TASK TO COMPLETE
Skip the pictures and repeat each line of the data exactly.

SUPPLIED DATA
============

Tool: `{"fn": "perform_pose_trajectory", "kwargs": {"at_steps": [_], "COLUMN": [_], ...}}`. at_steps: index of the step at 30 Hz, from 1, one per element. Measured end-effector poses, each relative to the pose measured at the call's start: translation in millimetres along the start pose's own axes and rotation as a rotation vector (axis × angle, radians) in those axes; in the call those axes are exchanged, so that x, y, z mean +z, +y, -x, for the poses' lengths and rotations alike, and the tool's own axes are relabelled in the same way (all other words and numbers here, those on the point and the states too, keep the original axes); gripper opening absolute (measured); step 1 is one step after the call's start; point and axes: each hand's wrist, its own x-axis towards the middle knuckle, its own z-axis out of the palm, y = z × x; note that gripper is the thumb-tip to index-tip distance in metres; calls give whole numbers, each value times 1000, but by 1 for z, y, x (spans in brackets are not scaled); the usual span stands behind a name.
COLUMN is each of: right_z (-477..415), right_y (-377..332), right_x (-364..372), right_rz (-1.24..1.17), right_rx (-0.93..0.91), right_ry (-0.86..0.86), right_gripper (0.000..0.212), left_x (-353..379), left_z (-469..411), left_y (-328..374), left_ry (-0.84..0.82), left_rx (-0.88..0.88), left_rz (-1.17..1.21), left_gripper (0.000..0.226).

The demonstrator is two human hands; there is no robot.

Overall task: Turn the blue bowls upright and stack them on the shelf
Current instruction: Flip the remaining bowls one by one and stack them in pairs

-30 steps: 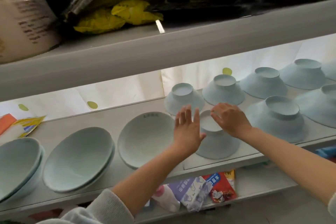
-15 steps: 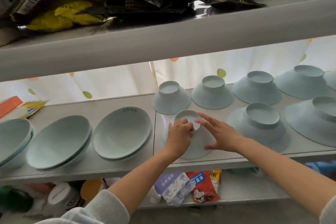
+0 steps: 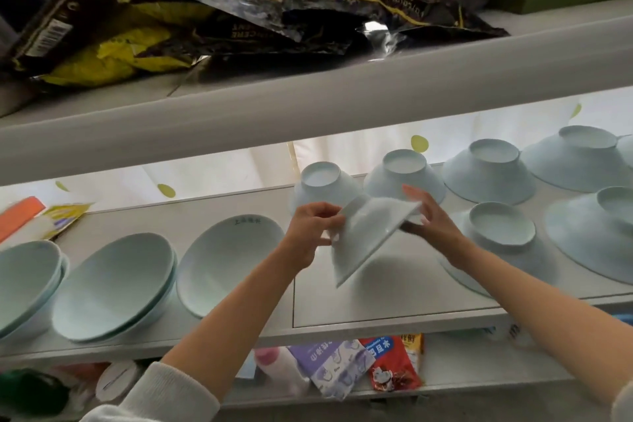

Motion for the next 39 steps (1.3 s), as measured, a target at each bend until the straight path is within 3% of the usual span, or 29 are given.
{"fn": "perform_pose_trajectory", "kwargs": {"at_steps": [2, 4, 7, 10, 13, 16, 19, 26, 33, 36, 39], "right_z": [-5, -6, -10, -12, -12, -11, -13, -13, -17, -21, -34], "right_y": [-3, -9, -14, -15, -16, -14, -12, -6, -8, -12, -18], "right_x": [-4, -6, -8, -9, -8, -7, -5, -3, -1, 1, 8], "right_rz": [-199, -203, -11, 165, 248, 269, 337, 392, 432, 567, 849], "right_rx": [143, 217, 254, 273, 321, 379, 404, 439, 483, 482, 359], "right_ry": [-19, 31, 70, 41, 20, -16, -67, -130, -147, -149, -49], "right_gripper": [45, 23, 29, 31, 31, 32, 33, 33, 31, 41, 42], "left_x": [-5, -5, -6, -7, -9, -12, -12, -9, -8, -11, -9], "left_z": [0, -1, -11, -26, -34, -35, -36, -37, -39, -50, -65], "left_y": [-3, -8, -22, -28, -28, -31, -36, -44, -44, -40, -31], "left_ry": [-82, -148, -145, -130, -157, -32, 91, 108, 152, 138, 139], "left_rx": [-76, -146, -240, -378, -524, -567, -561, -550, -418, -320, -114], "left_rz": [192, 296, 319, 378, 398, 352, 311, 142, -122, -355, -728], "left_gripper": [7, 12, 23, 61, 52, 57, 60, 55, 50, 58, 49]}}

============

WRITTEN ANSWER
Tool: `{"fn": "perform_pose_trajectory", "kwargs": {"at_steps": [_], "COLUMN": [_], ...}}`. at_steps: index of the step at 30 Hz, from 1, one per element. Measured end-effector poses, each relative to the pose measured at the call's start: translation in millimetres along the start pose's own axes and rotation as a rotation vector (axis × angle, radians) in those axes; in the call those axes are exchanged, so that x, y, z mean +z, +y, -x, for the poses' lengths and rotations alike, and the tool's own axes are relabelled in the same way (all other words and numbers here, those on the point and the states too, keep the original axes); gripper opening absolute (measured); step 1 is one step after the call's start; point and axes: each hand's wrist, its own x-axis towards the middle knuckle, its own z-axis out of the palm, y = z × x; note that gripper is the thumb-tip to index-tip distance in metres; calls give whole numbers, each value times 1000, but by 1 for z, y, x (spans in brackets are not scaled); the usual span stands behind a name.
COLUMN is each of: right_z (-477..415), right_y (-377..332), right_x (-364..372), right_rz (-1.24..1.17), right_rx (-0.93..0.91), right_ry (-0.86..0.86), right_gripper (0.000..0.212), left_x (-353..379), left_z (-469..411), left_y (-328..374), left_ry (-0.84..0.82), left_rx (-0.88..0.88), left_rz (-1.17..1.21), left_gripper (0.000..0.226).

The demonstrator is two human hands; there is no robot.

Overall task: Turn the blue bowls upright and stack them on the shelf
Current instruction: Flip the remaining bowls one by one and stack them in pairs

-30 steps: 
-15 steps: 
+0 steps: 

Motion for the next 39 steps (1.3 s), as measured, a target at each bend until the straight path is within 3% of the usual span, or 29 are given.
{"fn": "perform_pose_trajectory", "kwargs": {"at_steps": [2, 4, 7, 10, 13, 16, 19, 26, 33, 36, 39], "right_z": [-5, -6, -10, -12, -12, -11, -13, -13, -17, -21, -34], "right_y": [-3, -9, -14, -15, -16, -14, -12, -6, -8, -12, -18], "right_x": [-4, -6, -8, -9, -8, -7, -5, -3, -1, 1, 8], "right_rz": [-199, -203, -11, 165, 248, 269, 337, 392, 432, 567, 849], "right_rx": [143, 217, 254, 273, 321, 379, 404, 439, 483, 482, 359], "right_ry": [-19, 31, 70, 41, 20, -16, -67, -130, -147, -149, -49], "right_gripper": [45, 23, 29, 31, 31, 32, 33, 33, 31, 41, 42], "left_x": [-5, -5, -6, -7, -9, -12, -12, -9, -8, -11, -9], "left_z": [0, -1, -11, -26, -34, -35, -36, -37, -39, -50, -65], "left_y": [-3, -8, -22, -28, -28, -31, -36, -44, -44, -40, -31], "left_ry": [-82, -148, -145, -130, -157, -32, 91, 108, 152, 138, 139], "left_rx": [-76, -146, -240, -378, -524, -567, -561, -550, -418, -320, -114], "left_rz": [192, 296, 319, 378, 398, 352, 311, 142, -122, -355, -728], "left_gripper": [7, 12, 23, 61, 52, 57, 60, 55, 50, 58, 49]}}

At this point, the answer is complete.